Las huellas de la poesía son un poco distintas,  pues se extienden más allá de nuestra cronología personal, ya que establecen lazos con un estado del ser, con la zona intemporal de nuestros afectos y con el misterio, el horror y la armonía de la belleza. Digamos que la poesía se dirige a una capa más profunda de la existencia. De allí que sus huellas permanezcan como intermitencias, como fogonazos a los que volvemos la mirada cada tanto.

Pero hay novelas a las que uno regresa en busca de su poesía; es decir, de su enigma imperecedero, de su fuerza poética. Hasta ahora me ha sucedido solo con dos: Los miserables de Víctor Hugo y La edad de hierro de J. M. Coetzee. Si bien llegué a la primera durante mi adolescencia, su impacto se ha extendido a lo largo de toda mi vida. La justicia que Jean Valjean busca para sí y para los que lo rodean,  así como la solidaridad que establece con sus vecinos y el amor que siente por Cosette, son metáforas de la justicia universal en la que me reconozco de inmediato.

Los miserables tiene, como la poesía, la capacidad de desestabilizarnos emocionalmente, de abrir abismos en nuestro inconsciente y de poner en duda la naturaleza de lo que sentimos o percibimos. Lo mismo me sucede con La edad de hierro, una novela a la que he vuelto siguiendo mis propios pasos. La leí hace unos doce años por primera vez, unos cinco por segunda vez y una tercera y en estas últimas semanas. Es verdad que cada lectura ha sido distinta en la medida en que los lectores nunca somos las mismas personas, sin embargo siento que se trata siempre del mismo estremecimiento cuando estoy frente a sus páginas.

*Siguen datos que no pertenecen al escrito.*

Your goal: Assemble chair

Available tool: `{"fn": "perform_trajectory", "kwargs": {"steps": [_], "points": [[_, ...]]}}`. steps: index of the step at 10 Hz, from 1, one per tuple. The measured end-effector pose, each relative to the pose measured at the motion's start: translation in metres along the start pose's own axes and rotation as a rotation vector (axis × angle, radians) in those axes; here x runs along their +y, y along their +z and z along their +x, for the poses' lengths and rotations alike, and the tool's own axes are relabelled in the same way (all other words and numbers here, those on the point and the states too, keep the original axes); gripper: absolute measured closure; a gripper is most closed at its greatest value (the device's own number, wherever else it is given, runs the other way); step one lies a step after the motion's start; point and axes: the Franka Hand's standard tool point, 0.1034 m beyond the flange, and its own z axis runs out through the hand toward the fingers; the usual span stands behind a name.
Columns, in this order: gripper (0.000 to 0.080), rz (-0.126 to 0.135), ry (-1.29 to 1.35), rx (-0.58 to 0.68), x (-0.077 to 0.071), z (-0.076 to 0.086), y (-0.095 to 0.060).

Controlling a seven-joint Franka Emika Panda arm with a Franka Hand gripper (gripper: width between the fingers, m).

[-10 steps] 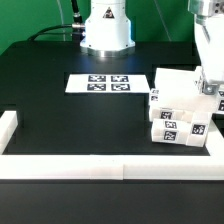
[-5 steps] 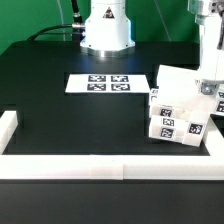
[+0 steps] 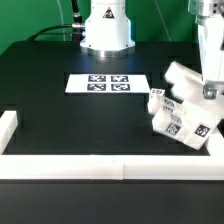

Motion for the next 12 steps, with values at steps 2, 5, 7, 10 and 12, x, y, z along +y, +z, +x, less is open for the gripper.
{"fn": "perform_trajectory", "kwargs": {"steps": [2, 5, 7, 10, 12], "points": [[0.0167, 0.0, -0.02, 0.0, 0.0, 0.0, 0.0], [0.0151, 0.0, -0.087, 0.001, -0.001, 0.002, 0.0], [0.0151, 0.004, -0.139, -0.003, 0.0, -0.002, -0.004], [0.0151, 0.044, -0.333, -0.021, -0.006, -0.003, -0.02], [0.0151, 0.04, -0.336, -0.019, -0.005, -0.003, -0.017]]}}
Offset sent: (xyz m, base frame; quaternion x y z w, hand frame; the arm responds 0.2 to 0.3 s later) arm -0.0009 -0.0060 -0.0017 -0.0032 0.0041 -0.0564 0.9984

¿Qué tiene de especial esta novela, qué nos engancha rápidamente con ella? Para empezar, el tema, de evidente interés humano: la lucha contra la segregación racial expuesta de manera simbólica a lo largo del libro bajo el concepto de “la edad de hierro”. ¿Y que es esta edad? Una menos amable que la edad de arcilla y la edad de la tierra, una en la que los niños y los adolescentes tienen tiempo y ganas de liberarse y de luchar contra las injusticias que oprimen al mundo. En otras palabras, son niños de hierro que pierden su inocencia respondiendo a la brutalidad policial con violencia. La novela presenta, en este sentido, la crueldad del apartheid en los ochenta, cuando la segregación racial obligaba a los niños a reemplazar el asombro de la infancia por el combate político. No olvidemos que una de las razones por la que se le concedió el Nobel decía: “por sus múltiples retratos de la implicación y el desconcierto del outsider en la sociedad sudafricana”.

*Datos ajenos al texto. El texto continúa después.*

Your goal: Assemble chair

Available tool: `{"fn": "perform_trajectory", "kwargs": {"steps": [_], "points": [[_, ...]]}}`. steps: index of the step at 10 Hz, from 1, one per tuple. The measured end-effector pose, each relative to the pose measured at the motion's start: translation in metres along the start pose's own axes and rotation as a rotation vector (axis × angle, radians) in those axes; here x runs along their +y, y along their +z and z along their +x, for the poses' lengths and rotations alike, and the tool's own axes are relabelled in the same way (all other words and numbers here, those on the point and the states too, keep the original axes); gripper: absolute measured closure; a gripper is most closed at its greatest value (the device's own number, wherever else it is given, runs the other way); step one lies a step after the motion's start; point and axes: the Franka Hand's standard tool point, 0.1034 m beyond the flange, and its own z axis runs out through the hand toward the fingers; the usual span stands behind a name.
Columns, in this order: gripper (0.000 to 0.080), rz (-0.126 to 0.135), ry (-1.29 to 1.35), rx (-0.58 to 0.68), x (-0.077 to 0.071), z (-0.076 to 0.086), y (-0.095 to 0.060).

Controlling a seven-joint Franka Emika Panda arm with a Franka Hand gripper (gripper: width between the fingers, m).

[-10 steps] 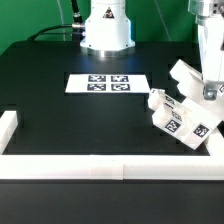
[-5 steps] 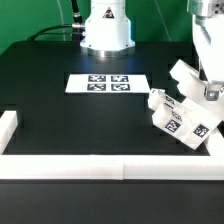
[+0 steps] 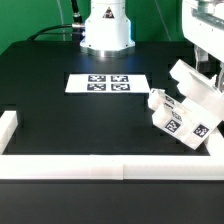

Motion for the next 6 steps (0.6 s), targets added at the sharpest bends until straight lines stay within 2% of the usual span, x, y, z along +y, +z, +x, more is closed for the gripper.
{"fn": "perform_trajectory", "kwargs": {"steps": [3, 5, 6], "points": [[0.0151, -0.001, -0.004, 0.001, 0.001, 0.0, 0.001], [0.0151, -0.007, -0.016, -0.003, 0.014, 0.003, 0.0], [0.0151, 0.005, -0.012, -0.006, 0.02, 0.004, -0.003]]}}
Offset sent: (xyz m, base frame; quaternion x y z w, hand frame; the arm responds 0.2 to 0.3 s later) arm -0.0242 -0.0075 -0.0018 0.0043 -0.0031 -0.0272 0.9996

No es un tema original, pero su tratamiento sí. En medio del conflicto social expuesto como trasfondo, Coetzee narra la historia de la señora Curren y un mendigo alcoholizado. Ella es una moribunda y él un ser borroso que no tiene nada qué ganar o perder en la vida. Ninguno de los dos tiene porvenir, pero establecen una solidaridad hosca y un afecto oculto matizado por sus anhelos. Se trata, dice Javier Calvo, de individuos “que luchan por sobrevivir en un mundo hostil y que, a menudo, utiliza la fantasía para escapar a otros mundos en los que no exista el horror”.


La eficacia narrativa de La edad de hierro depende en buena cuenta del desarrollo del punto de vista que emplea. Por un lado, tenemos a un narrador personaje, protagonista, homodiegético (usa el yo), que hace coincidir el tiempo de la historia y el tiempo del narrador y usa, de preferencia, el pretérito perfecto: “he pensado”, “he decidido”, etc. Y, por otro, tenenos a un narrador en segunda persona (usa el tú) que se dirige a la hija y al lector, interpelándolos con un relato dramático, lleno de reclamos y de resignaciones. En ambos casos, el narrador es la señora Curren. La sutileza, la exactitud y la belleza espartana de su lenguaje son excepcionales y dotan a la novela de un atributo especial.

Espero, como me ocurre con la poesía de los grandes autores, volver en breve sobre mis pasos como un cangrejo iluminado para leer otra vez La edad de hierro, una novela, como dije, capaz de generar, gracias a su perspicacia, difícil sencillez y singularidad el mismo gozo espiritual que procura esa otra gran epopeya de la narrativa universal: Los miserables.